Task instructions
All that should be output is the block of lines below from the line with "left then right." to the line with "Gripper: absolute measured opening", both included, exactly as written.

Recorded information
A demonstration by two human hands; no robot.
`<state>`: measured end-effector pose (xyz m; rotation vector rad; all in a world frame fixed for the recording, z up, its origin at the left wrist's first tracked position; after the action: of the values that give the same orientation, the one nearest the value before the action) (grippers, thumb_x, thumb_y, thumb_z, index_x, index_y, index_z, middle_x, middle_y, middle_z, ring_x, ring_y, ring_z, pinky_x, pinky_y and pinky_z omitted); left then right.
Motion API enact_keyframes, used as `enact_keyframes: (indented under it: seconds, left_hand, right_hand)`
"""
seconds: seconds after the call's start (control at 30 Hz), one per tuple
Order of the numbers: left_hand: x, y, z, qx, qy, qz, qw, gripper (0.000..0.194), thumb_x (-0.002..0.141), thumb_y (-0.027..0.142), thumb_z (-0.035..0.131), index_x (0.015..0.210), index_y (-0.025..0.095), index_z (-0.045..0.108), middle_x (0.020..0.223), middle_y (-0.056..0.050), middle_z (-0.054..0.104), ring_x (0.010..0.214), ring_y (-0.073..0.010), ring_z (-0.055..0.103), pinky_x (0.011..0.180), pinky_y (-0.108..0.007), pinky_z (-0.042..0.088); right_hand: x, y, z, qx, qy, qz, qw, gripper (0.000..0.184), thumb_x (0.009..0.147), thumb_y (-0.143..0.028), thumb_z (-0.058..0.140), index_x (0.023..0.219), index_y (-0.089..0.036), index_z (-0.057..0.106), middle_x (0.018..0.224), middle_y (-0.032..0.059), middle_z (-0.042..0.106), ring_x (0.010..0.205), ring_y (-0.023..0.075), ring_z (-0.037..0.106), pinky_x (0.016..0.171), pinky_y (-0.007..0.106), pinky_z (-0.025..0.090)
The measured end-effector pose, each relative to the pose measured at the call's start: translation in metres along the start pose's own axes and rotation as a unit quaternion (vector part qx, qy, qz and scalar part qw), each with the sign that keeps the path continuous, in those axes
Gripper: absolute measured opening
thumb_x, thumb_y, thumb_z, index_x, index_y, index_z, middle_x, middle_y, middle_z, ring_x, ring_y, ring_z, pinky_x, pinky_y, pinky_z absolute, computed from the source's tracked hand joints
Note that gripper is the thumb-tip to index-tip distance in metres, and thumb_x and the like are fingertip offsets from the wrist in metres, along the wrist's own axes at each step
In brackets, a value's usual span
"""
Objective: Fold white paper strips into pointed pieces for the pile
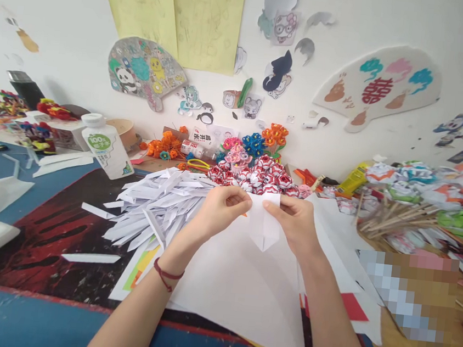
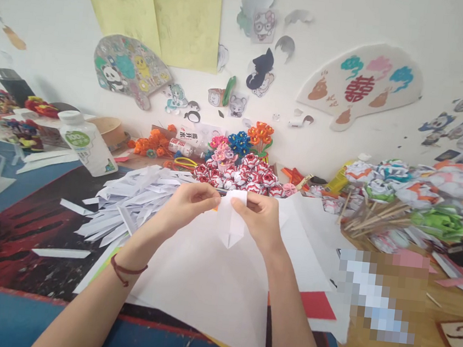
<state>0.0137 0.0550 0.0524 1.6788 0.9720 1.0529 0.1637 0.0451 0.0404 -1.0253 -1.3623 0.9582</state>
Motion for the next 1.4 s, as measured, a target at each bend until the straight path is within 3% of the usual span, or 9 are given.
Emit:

Your solution
`<state>`: measured end-effector pose (xyz m; rotation vector rad; all in a world frame fixed for the recording, z up, its origin at the left wrist's first tracked position; after the action: of the values that give the same orientation, the one nearest the value before the action) (grippers, thumb_x, thumb_y, thumb_z, index_x, index_y, index_z, middle_x, middle_y, middle_z, ring_x, ring_y, ring_z, pinky_x, pinky_y and pinky_z omitted); left then right.
Motion API enact_keyframes, used as `enact_keyframes: (indented under it: seconds, left_hand, right_hand)`
"""
seconds: seconds after the call's start (control at 30 Hz), one per tuple
Order of the numbers: left_hand: x, y, z, qx, qy, qz, qw, gripper (0.000..0.194), thumb_x (-0.002..0.141), thumb_y (-0.027..0.142), thumb_z (-0.035..0.131), index_x (0.015..0.210), index_y (-0.025..0.095), index_z (-0.045..0.108), middle_x (0.020..0.223), middle_y (-0.056..0.050), middle_z (-0.054..0.104), ring_x (0.010..0.214), ring_y (-0.073..0.010), ring_z (-0.055..0.103), pinky_x (0.011..0.180), pinky_y (-0.108..0.007), pinky_z (-0.042..0.088); right_hand: x, y, z, qx, qy, qz, qw, gripper (0.000..0.184), thumb_x (0.009..0.147), thumb_y (-0.143..0.028), thumb_z (-0.058..0.140), index_x (0.023..0.219), index_y (-0.089..0.036), index_z (-0.057..0.106), middle_x (0.018..0.224), middle_y (-0.032..0.059), middle_z (-0.042..0.106), ring_x (0.010..0.205), ring_y (-0.023..0.075), ring_z (-0.037..0.106), pinky_x (0.016..0.171), pinky_y (-0.007..0.106), pinky_z (-0.025..0.090)
The measured end-effector pose, each relative to the pose measured at the call's start: translation in metres along the start pose's own axes and rotation as a unit quaternion (vector part qx, qy, qz and scalar part qw), each with the sign that keeps the path continuous, in those axes
Gripper: absolute measured opening

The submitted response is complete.